- **Directions for this task**:
Each line of the listing where the string "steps" appears is to be identified and copied.

- **Data extract**:
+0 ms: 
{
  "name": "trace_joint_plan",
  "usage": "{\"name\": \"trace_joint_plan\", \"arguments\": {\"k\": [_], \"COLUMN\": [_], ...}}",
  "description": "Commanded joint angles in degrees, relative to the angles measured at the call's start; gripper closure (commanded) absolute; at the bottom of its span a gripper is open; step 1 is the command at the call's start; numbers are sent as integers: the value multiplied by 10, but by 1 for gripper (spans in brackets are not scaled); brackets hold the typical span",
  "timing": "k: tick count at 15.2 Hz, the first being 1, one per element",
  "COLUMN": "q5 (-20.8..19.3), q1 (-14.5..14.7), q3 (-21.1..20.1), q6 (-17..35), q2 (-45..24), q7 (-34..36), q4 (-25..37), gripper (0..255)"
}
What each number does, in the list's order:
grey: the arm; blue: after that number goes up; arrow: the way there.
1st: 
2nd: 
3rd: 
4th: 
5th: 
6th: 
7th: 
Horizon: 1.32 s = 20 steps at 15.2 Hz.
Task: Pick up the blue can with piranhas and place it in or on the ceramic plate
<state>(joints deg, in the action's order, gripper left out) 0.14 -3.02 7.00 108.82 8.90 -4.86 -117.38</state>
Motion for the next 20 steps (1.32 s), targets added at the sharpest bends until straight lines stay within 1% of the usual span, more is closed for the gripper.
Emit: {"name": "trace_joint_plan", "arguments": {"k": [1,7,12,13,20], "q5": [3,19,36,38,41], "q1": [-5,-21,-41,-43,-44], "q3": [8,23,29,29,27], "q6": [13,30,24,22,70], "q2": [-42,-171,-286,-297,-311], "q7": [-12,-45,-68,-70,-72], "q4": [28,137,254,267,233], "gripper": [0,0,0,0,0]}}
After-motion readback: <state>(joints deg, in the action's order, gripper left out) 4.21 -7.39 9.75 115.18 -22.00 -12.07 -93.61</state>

- **Response**:
Horizon: 1.32 s = 20 steps at 15.2 Hz.
Motion for the next 20 steps (1.32 s), targets added at the sharpest bends until straight lines stay within 1% of the usual span, more is closed for the gripper.

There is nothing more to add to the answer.